Gro’s Black Sea and US Wheat Yield Models: An Inside Look

27 March 2019

Gro Intelligence has launched a series of new machine-learning-based yield models for winter wheat crops in the US, Russia, and Ukraine, some of the world’s most important wheat-producing regions.

Accurately forecasting crop yields has broad implications for commodities traders; food, beverage, and chemical companies; and governments and NGOs. Modeling can help predict future trends such as crop yields and production, agricultural input demand, and significant weather patterns.

Gro has developed expertise in combining geospatial and ground-based data to create effective and robust models in a wide range of subjects, geographies, and environmental conditions. Over the past few years, we have built reliable yield models for US corn and soybeans, Argentina soybeans, and India wheat.

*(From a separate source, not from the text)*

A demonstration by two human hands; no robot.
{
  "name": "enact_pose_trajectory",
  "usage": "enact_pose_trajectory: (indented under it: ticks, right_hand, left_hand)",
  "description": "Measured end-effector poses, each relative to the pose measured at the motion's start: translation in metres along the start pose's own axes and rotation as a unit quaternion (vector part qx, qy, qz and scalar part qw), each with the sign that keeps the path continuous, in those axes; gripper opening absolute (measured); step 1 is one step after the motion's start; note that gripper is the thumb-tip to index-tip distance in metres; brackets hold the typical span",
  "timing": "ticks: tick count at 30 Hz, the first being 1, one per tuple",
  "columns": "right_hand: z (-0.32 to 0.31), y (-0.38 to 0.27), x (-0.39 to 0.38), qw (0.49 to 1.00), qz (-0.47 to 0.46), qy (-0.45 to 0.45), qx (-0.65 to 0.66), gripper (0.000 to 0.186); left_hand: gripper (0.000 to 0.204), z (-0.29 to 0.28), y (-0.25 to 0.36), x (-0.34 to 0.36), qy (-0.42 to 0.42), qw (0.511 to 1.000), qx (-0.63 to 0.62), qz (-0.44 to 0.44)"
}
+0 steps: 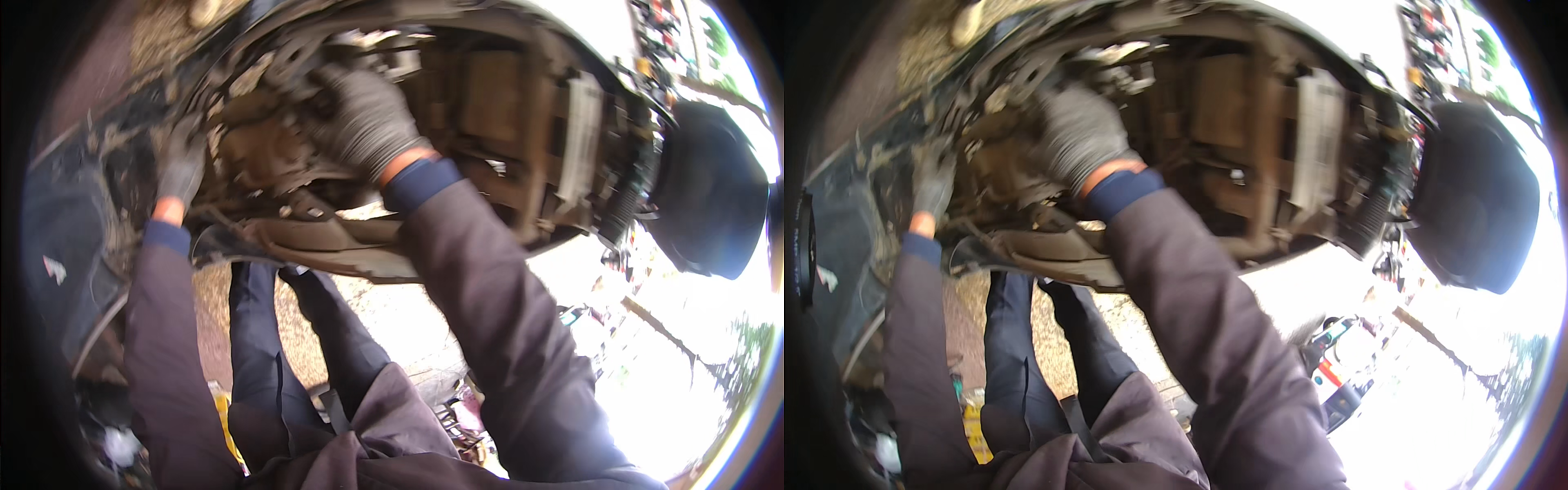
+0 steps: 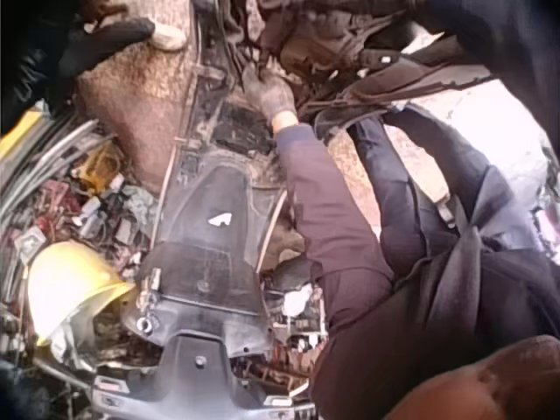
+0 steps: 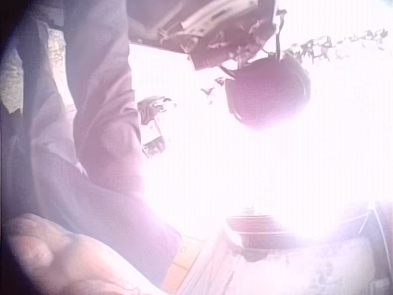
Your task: The person uses a cordless drill to remove screws and detach panels from a scooter's under-seat compartment. They then move a chair aside and continue removing internal components, including a metal bracket and exhaust pipe, from the scooter's frame.
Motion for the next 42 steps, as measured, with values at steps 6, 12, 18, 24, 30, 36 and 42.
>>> enact_pose_trajectory:
  ticks: [6,12,18,24,30,36,42]
  right_hand:
    - [-0.101,-0.046,-0.085,0.986,0.046,0.091,0.129,0.036]
    - [-0.136,-0.031,-0.188,0.958,0.144,0.109,0.220,0.031]
    - [-0.164,-0.004,-0.232,0.767,0.287,0.224,0.529,0.040]
    - [-0.315,-0.038,-0.199,0.904,0.026,0.394,0.165,0.054]
    - [-0.349,0.042,-0.235,0.900,0.164,0.390,-0.107,0.039]
    - [-0.320,0.224,-0.278,0.823,0.447,0.287,0.200,0.038]
    - [-0.297,0.244,-0.264,0.771,0.472,0.249,0.348,0.030]
  left_hand:
    - [0.026,-0.004,-0.040,-0.047,-0.033,0.981,-0.085,-0.174]
    - [0.023,-0.007,-0.029,-0.131,-0.079,0.764,-0.509,-0.388]
    - [0.012,-0.053,-0.005,-0.176,-0.030,0.814,-0.408,-0.412]
    - [0.015,-0.049,0.001,-0.178,-0.073,0.751,-0.524,-0.394]
    - [0.018,-0.051,-0.001,-0.185,-0.057,0.819,-0.428,-0.377]
    - [0.016,-0.049,-0.014,-0.199,-0.074,0.758,-0.483,-0.432]
    - [0.014,-0.045,-0.012,-0.199,-0.068,0.669,-0.565,-0.478]
Point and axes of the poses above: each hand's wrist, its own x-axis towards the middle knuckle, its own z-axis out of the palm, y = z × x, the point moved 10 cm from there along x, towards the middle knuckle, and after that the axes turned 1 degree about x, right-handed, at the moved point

Wheat is one of the most actively traded crops on the global market and an important ingredient in a variety of staple foods. In the United States, wheat planting and production rank third behind corn and soybeans. But US wheat acreage has declined in the face of strengthening production in Europe and the Black Sea region, which includes Russia and Ukraine. Today, Russia is the world’s top exporter of wheat and the second-largest producer, after China.

Besides models for Russia and Ukraine, we also launched a Black Sea yield model that aggregates outputs from both Russia and Ukraine. The Black Sea region is an important focus for world markets, and Black Sea futures and options contracts introduced in 2018 have been received positively and traded actively.

Each yield model Gro has developed involves a unique recipe that emphasizes different data and environmental factors in varying amounts. Depending on the part of the world being modeled, there may be more or less data available, and distinct challenges arise when large data gaps exist. In addition, different inputs are needed for different crops: What helps predict corn yields might not work for wheat. Backtesting a model to assess how it would have performed in previous years helps to confirm which factors are the most reliable predictors of a crop’s yield.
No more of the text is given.